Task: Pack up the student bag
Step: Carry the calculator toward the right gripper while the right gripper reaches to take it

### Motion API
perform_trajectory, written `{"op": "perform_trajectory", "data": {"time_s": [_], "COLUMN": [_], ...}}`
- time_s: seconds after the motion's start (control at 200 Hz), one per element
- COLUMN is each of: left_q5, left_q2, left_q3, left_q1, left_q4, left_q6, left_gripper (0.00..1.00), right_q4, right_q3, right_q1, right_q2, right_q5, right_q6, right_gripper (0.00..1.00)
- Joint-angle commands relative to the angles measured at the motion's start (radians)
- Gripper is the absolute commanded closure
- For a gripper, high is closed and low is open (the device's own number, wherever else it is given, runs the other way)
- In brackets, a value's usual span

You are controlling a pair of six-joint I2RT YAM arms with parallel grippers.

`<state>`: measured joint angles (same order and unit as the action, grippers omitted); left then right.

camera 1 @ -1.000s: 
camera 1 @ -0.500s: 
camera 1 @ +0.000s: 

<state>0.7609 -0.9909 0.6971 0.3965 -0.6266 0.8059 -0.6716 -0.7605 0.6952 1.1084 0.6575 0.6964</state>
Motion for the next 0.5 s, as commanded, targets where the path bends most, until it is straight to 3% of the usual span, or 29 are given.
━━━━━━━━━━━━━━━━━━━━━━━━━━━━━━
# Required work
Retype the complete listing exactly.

# Solution for this exercise
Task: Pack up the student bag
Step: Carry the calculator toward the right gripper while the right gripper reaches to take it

### Motion API
perform_trajectory, written `{"op": "perform_trajectory", "data": {"time_s": [_], "COLUMN": [_], ...}}`
- time_s: seconds after the motion's start (control at 200 Hz), one per element
- COLUMN is each of: left_q5, left_q2, left_q3, left_q1, left_q4, left_q6, left_gripper (0.00..1.00), right_q4, right_q3, right_q1, right_q2, right_q5, right_q6, right_gripper (0.00..1.00)
- Joint-angle commands relative to the angles measured at the motion's start (radians)
- Gripper is the absolute commanded closure
- For a gripper, high is closed and low is open (the device's own number, wherever else it is given, runs the other way)
- In brackets, a value's usual span

You are controlling a pair of six-joint I2RT YAM arms with parallel grippers.

`<state>`: measured joint angles (same order and unit as the action, grippers omitted); left then right.

camera 1 @ -1.000s: 
camera 1 @ -0.500s: 
camera 1 @ +0.000s: 

<state>0.7609 -0.9909 0.6971 0.3965 -0.6266 0.8059 -0.6716 -0.7605 0.6952 1.1084 0.6575 0.6964</state>
Motion for the next 0.5 s, as commanded, targets where the path bends most, until it is straight to 3% of the usual span, or 29 are given.

The requested output has been produced.